■ Your objective
Using the line that contains "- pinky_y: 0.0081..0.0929" as the start, restate each line word for word through the final line of the material below, and return only those.

■ Recorded data

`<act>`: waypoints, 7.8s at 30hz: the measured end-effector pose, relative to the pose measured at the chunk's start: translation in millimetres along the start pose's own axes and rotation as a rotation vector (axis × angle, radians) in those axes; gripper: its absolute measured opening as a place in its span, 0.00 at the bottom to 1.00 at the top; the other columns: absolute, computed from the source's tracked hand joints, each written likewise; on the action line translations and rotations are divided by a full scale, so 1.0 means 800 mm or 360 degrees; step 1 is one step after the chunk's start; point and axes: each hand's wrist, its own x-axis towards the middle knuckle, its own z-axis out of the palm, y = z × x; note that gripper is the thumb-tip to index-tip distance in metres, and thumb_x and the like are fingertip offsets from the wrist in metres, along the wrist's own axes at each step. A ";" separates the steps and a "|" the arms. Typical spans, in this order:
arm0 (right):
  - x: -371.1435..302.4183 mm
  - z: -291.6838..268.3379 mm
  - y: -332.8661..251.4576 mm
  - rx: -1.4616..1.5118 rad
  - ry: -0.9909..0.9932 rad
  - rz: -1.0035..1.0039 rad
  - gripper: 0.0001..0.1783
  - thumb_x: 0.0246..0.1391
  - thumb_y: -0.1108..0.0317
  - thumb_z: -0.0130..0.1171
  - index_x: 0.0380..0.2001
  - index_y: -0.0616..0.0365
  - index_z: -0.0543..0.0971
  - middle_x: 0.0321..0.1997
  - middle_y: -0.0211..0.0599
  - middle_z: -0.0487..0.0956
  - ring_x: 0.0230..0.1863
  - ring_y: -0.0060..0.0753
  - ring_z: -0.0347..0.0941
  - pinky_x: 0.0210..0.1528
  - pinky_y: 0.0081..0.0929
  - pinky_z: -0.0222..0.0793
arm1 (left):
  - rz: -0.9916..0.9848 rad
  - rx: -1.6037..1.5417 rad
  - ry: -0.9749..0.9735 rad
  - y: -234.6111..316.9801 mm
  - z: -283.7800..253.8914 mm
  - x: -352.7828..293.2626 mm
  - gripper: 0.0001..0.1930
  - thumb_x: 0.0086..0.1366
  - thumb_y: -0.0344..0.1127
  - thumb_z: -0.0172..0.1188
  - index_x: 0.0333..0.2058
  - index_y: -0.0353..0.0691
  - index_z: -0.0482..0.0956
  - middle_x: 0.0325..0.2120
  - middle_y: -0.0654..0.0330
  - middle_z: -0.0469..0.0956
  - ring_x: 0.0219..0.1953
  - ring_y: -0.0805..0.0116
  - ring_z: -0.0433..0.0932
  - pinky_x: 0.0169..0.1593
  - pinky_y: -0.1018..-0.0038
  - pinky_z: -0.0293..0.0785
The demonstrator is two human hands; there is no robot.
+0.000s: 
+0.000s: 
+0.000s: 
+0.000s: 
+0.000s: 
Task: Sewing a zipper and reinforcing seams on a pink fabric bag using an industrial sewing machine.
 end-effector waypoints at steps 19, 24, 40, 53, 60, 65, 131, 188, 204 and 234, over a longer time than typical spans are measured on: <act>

■ Solution
  - pinky_y: 0.0081..0.0929
  - pinky_z: -0.0222..0.0793
arm1 (left):
  - rz: -0.9916..0.9848 rad
  - rx: -1.6037..1.5417 rad
  - ry: -0.9749..0.9735 rad
  - y: -234.6111..316.9801 mm
  - z: -283.7800..253.8914 mm
  - x: -352.7828..293.2626 mm
  - gripper: 0.0001..0.1930
  - thumb_x: 0.0086..0.1366
  - thumb_y: -0.0344..0.1127
  - thumb_z: -0.0172..0.1188
  - index_x: 0.0333..0.2058
  - index_y: -0.0353..0.0691
  - index_z: -0.0482..0.0956
  - middle_x: 0.0325..0.2120
  - middle_y: -0.0654..0.0330
  - middle_z: -0.0469..0.0956
  - ring_x: 0.0219..0.1953
  - ring_y: -0.0805..0.0116
  - ring_z: -0.0433..0.0932
  - pinky_x: 0.0169..0.1593
  - pinky_y: -0.1018..-0.0038
  - pinky_z: -0.0293..0.0785
The demonstrator is two human hands; there is no robot.
+0.000s: 
+0.000s: 
+0.000s: 
+0.000s: 
+0.000s: 
Task: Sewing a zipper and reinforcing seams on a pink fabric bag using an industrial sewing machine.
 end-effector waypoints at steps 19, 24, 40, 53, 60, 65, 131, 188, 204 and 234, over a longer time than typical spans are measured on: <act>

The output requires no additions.